--- START ---

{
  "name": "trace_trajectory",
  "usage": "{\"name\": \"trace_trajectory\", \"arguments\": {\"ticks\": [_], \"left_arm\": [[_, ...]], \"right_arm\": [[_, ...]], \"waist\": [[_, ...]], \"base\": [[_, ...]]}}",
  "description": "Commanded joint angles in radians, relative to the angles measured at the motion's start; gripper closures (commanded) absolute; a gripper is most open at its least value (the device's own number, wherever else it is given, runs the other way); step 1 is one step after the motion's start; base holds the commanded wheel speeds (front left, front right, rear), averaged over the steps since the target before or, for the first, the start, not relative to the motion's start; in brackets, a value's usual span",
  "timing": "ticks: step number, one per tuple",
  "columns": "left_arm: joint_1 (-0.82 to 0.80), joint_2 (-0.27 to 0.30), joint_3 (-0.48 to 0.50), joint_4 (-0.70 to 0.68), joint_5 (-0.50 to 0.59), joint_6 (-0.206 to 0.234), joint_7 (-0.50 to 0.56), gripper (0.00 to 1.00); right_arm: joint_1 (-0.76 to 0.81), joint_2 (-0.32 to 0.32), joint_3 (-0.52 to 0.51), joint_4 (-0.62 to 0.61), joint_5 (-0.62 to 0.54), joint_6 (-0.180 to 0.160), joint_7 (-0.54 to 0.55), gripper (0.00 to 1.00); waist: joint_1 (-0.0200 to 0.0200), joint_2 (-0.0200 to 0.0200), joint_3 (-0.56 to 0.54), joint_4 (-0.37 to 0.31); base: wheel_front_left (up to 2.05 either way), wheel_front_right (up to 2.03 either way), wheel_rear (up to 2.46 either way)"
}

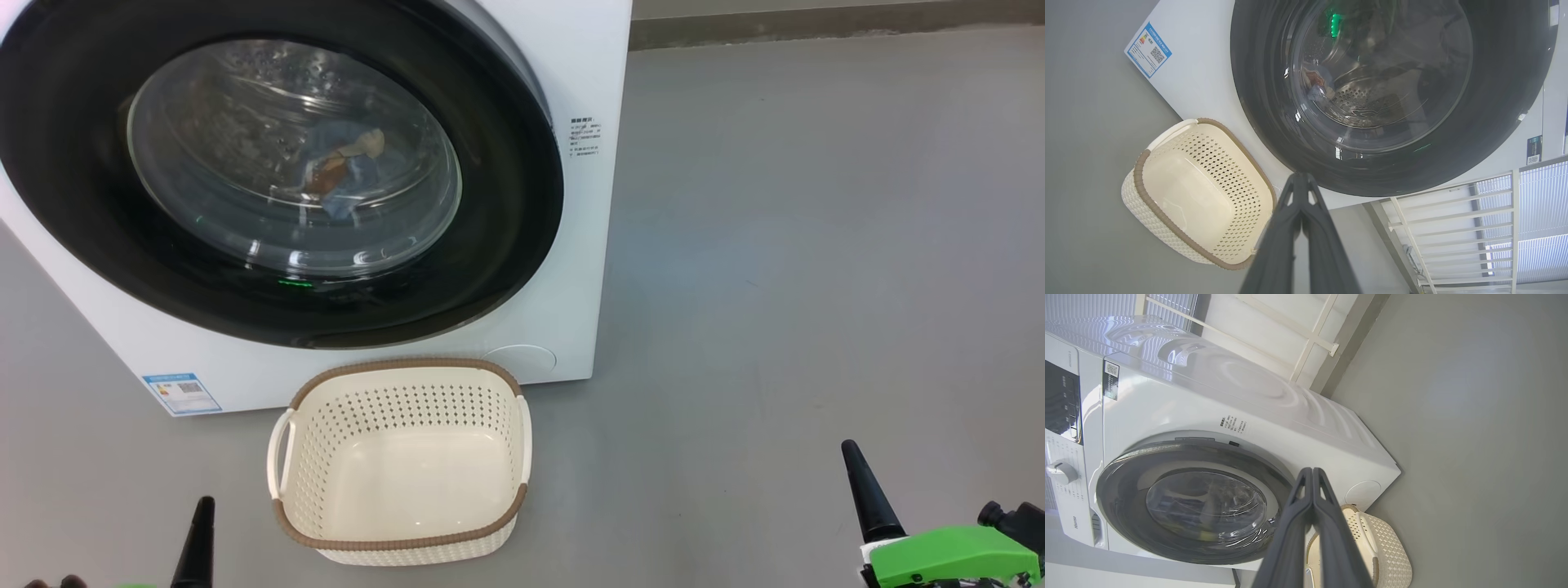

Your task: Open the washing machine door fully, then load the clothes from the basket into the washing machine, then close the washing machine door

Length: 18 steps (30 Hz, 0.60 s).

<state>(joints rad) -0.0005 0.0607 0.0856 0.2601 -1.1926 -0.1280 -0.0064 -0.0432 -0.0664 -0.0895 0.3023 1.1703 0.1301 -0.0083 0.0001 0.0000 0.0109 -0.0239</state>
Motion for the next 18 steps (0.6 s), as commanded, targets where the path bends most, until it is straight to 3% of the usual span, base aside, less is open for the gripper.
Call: {"name": "trace_trajectory", "arguments": {"ticks": [1,18], "left_arm": [[-0.045,0.011,0.023,-0.019,-0.024,-0.002,0.009,1.00],[-0.073,0.001,0.025,-0.017,-0.199,-0.002,0.058,1.00]], "right_arm": [[-0.044,-0.004,0.008,-0.030,0.024,0.000,0.010,1.00],[-0.054,0.005,-0.007,-0.042,0.209,0.001,0.060,1.00]], "waist": [[0.0000,0.0000,0.000,0.001],[0.0000,0.0000,-0.004,0.011]], "base": [[0.00,0.00,0.00],[0.00,0.00,0.00]]}}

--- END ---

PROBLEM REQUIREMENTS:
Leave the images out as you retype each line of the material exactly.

FINISHED TASK:
{
  "name": "trace_trajectory",
  "usage": "{\"name\": \"trace_trajectory\", \"arguments\": {\"ticks\": [_], \"left_arm\": [[_, ...]], \"right_arm\": [[_, ...]], \"waist\": [[_, ...]], \"base\": [[_, ...]]}}",
  "description": "Commanded joint angles in radians, relative to the angles measured at the motion's start; gripper closures (commanded) absolute; a gripper is most open at its least value (the device's own number, wherever else it is given, runs the other way); step 1 is one step after the motion's start; base holds the commanded wheel speeds (front left, front right, rear), averaged over the steps since the target before or, for the first, the start, not relative to the motion's start; in brackets, a value's usual span",
  "timing": "ticks: step number, one per tuple",
  "columns": "left_arm: joint_1 (-0.82 to 0.80), joint_2 (-0.27 to 0.30), joint_3 (-0.48 to 0.50), joint_4 (-0.70 to 0.68), joint_5 (-0.50 to 0.59), joint_6 (-0.206 to 0.234), joint_7 (-0.50 to 0.56), gripper (0.00 to 1.00); right_arm: joint_1 (-0.76 to 0.81), joint_2 (-0.32 to 0.32), joint_3 (-0.52 to 0.51), joint_4 (-0.62 to 0.61), joint_5 (-0.62 to 0.54), joint_6 (-0.180 to 0.160), joint_7 (-0.54 to 0.55), gripper (0.00 to 1.00); waist: joint_1 (-0.0200 to 0.0200), joint_2 (-0.0200 to 0.0200), joint_3 (-0.56 to 0.54), joint_4 (-0.37 to 0.31); base: wheel_front_left (up to 2.05 either way), wheel_front_right (up to 2.03 either way), wheel_rear (up to 2.46 either way)"
}


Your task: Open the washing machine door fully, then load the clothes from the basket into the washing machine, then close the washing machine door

Length: 18 steps (30 Hz, 0.60 s).

<state>(joints rad) -0.0005 0.0607 0.0856 0.2601 -1.1926 -0.1280 -0.0064 -0.0432 -0.0664 -0.0895 0.3023 1.1703 0.1301 -0.0083 0.0001 0.0000 0.0109 -0.0239</state>
Motion for the next 18 steps (0.6 s), as commanded, targets where the path bends most, until it is straight to 3% of the usual span, base aside, less is open for the gripper.
Call: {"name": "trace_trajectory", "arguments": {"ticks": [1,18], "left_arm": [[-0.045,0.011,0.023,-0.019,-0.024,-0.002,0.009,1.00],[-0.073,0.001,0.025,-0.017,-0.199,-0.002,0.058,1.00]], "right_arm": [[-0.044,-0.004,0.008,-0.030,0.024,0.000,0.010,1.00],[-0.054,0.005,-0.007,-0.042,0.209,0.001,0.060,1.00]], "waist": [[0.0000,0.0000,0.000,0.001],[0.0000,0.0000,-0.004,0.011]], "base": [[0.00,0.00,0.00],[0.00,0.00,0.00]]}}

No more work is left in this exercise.